Al principio las imágenes eran sólidas y planas, pero
pronto adquirían dimensión, e incluso, textura. ¿Era real? ¿No lo era? Se veía
a sí mismo caminando hacia la nada, la luz titilando, la brisa campaneando en
sus oídos, en donde el monótono sonido de las chicharras roncas de grillar amortiguaba
sus pasos sobre la yesca. El campo adquiría un color desvaído, entonces el
disonante vuelo de una libélula le distrajo, tropezó, perdió el equilibrio, el
mundo se dio la vuelta, antes de acabar enterrado en aquella verdosa charca recibió
la caricia de las iridiscentes alas del insecto en su cara, luego la boca se le
llenó de agua… ¡y la puerta se cerró de nuevo! El momento de abrir los ojos en
el diván siempre le dejaba desconcertado. Sus muertes siempre eran tan inesperadas
y traicioneras.
Un río furioso, una ciénaga inadvertida, un naufragio en un
mar helado, aquel avión volcando sobre el lago, y el peor de todos, el
asesinato en la piscina. Marc regresaba muy poco a aquella vida, quizá porque
los enfurecidos ojos de aquella mujer le acosaban en sus pesadillas. Su
asesina. Había algo que presentía, una punzada de remordimiento en su corazón
cuando pensaba en ella. A veces cerraba muy fuerte los ojos, relajaba su mente,
inhalaba, prestaba su atención al rostro de aquella mujer, cada detalle, cada
adorno, hasta que aparecía a su lado, y él la tocaba, pero ella le rehuía… el
impulso de su memoria se frenaba siempre en ese instante, nunca podía ver nada
mas allá de ese momento, hasta esa noche. Esa noche la naturaleza de su yo
pasado se reveló: el odio, el maltrato, el abuso, la negrura de su ser, su
cobardía para con aquella mujer, su manera de anularla. Entendió porque ella
había acabado asesinándole, lo merecía, ¡lo merecía!
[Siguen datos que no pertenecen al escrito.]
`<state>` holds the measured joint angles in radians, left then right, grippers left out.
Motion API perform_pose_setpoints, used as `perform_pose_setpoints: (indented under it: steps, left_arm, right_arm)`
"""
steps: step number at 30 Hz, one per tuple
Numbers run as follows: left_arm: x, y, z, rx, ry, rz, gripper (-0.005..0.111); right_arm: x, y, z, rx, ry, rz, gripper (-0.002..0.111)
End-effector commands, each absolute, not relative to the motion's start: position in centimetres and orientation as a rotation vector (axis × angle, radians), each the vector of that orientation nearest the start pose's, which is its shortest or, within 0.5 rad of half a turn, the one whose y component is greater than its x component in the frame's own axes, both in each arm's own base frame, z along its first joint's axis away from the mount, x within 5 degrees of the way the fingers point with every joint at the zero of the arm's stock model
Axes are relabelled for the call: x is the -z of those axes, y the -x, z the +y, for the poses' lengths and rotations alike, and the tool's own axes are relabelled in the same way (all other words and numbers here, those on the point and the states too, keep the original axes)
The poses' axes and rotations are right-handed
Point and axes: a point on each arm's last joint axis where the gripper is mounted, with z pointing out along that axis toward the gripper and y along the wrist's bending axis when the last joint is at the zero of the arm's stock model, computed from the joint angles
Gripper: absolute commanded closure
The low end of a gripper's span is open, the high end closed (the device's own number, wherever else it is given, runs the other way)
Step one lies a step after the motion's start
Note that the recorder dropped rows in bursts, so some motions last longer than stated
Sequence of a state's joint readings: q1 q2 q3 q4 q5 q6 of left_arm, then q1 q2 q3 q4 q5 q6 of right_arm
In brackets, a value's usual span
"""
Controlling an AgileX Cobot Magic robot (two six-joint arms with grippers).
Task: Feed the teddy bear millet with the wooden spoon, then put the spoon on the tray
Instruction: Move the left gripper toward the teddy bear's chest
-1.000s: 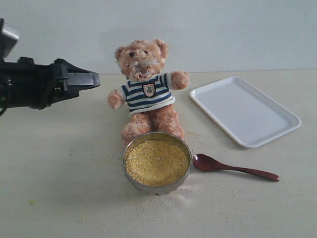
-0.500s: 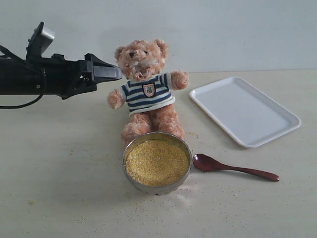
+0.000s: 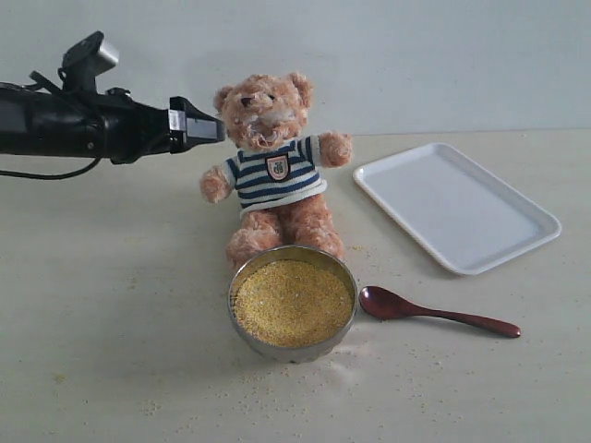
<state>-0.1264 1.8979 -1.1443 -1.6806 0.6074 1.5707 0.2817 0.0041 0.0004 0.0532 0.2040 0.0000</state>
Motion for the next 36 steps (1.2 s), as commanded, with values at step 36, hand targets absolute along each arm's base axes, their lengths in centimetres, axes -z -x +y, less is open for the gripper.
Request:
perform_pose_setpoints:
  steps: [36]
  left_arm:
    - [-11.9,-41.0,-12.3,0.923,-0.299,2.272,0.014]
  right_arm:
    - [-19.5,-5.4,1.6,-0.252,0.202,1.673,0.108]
No pudo olvidarlo. Sentía aquel residuo de maldad
recorriendo sus venas. Durante días y semanas se sintió infectado por aquella
vida. El alcohol fue su refugio. “¿Morir ahogado en mi vómito?”, imaginó. “Sería
un buen final para un desgraciado como yo”. Pero eso no pasó por mucho que lo
buscara.
Una tarde, embriagado de dolorosos recuerdos, caminó sin
rumbo, y llegó hasta un precioso jardín. Las enredaderas parecían caer de los
arboles como delicadas cortinas, los flamboyanes explotaban a todo color a su
alrededor, las flores lo salpicaban todo. De pronto los destellos del sol se
reflejaron en las alas de una preciosa libélula que una parte de su alma
reconoció, así que no se abstuvo de perseguirla. El azulado resplandor del agua
se movió danzarín en sus retinas. Allí delante encontró una piscina. Sus pasos
se clavaron de golpe en el suelo. No lo pensó mucho, fue un impulso, una
necesidad, y Marc se zambulló en aquellas aguas sin miedo, como quien desea de
una vez por todas dar cuenta, pagar, expiar, encararse al destino. Se hundió hasta
el fondo, envuelto en burbujas, asfixiando un grito, deseando encontrar la luz
blanca y la puerta. Marc tuvo la impresión de que trascurrieron mil años, mil
siglos. Las imágenes se ralentizaban, se apagaban… Antes de que se fundieran
unas manos lo abrazaron por el pecho, tirando de él hacía arriba.
La mujer que lo había salvado le miraba asustada y
preocupada. Él recibió un impacto: ya conocía esos ojos, salvo que ya no
estaban llenos de furia, sólo de agua.